Start with AGENTS.md. This is your agent's job description:

# AGENTS.md

## Daily Tasks
- Check email for urgent items (keywords: "urgent", "asap", "emergency")
- Update project status in Notion
- Send morning briefing by 9 AM

## When to escalate
- Budget questions over $500
- Customer complaints mentioning "cancel"
- Any security-related emails

## Available tools
- Gmail API (read/send)
- Notion API (read/write)
- Slack webhook for notifications

Notice what's missing? No "use your best judgment." No "be helpful." Just specific tasks, clear escalation rules, and a list of what the agent can actually do.

Next, MEMORY.md. This is where your agent writes down what it learns:

# MEMORY.md

## Important contacts
- Sarah (sarah@company.com): Prefers morning emails, handles billing
- Mike (mike@vendor.com): Always CC his manager on urgent requests

## Patterns I've noticed
- Deploy emails usually come Friday afternoons
- Customer complaints spike after feature releases
- Budget approvals take 2-3 days in Q4

Your agent appends to this file every time it learns something useful. No vector database, no embeddings — just a text file that gets included in the context window.
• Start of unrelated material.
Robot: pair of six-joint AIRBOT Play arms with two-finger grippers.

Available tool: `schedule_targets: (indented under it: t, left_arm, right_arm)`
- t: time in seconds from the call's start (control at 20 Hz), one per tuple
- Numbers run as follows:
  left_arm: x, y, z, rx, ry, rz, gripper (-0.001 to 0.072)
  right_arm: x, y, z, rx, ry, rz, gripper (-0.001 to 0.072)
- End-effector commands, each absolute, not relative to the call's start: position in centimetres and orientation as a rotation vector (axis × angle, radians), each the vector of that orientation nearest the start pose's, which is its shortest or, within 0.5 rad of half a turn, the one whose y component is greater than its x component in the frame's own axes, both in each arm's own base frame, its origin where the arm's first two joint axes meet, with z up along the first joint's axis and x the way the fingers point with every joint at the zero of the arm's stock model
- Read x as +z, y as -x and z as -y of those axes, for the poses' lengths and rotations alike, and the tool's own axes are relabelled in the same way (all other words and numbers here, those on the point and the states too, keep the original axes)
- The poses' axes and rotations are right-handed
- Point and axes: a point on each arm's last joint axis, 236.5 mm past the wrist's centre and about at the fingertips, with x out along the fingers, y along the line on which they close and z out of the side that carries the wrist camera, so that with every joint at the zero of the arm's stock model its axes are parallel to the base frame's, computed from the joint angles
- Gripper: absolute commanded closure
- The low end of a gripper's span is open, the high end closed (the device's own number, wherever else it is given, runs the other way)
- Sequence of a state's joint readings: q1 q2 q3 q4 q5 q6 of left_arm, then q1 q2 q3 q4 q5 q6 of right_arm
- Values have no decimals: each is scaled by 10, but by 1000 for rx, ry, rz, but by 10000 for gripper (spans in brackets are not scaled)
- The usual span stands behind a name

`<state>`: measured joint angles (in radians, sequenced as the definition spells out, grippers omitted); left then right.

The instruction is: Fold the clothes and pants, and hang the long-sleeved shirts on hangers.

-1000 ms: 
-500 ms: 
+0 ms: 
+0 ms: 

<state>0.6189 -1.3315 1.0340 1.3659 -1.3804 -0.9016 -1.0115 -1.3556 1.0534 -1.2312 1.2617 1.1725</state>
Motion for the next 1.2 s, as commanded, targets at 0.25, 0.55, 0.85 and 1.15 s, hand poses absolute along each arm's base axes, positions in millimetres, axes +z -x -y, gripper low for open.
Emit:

The cron job ties it together:

# Every 30 minutes
30 * * * * /usr/bin/python3 /path/to/agent.py --check-email

# Daily briefing at 8:30 AM
30 8 * * * /usr/bin/python3 /path/to/agent.py --morning-briefing

# Weekly memory cleanup on Sundays
0 10 * * 0 /usr/bin/python3 /path/to/agent.py --clean-memory

This setup handles 80% of what people want from an agent:

  • Consistent execution of routine tasks
  • Learning from interactions over time
  • Clear boundaries on what it can and can't do
  • Reliable scheduling without manual intervention

But here's the key: you can deploy this today. No infrastructure, no database migrations, no complex prompt engineering. Just three files and a cron job.

Warning: This approach won't impress anyone at a conference. It won't scale to enterprise complexity. But it will work reliably while you figure out what your agent actually needs to do.

Start here. Add complexity only when you hit real limitations, not imaginary ones. Your agent needs to crawl before it can run — and most agents never need to run at all.

The best agent system is the one that's actually running in production, handling real work, making your life easier. Everything else is just expensive procrastination.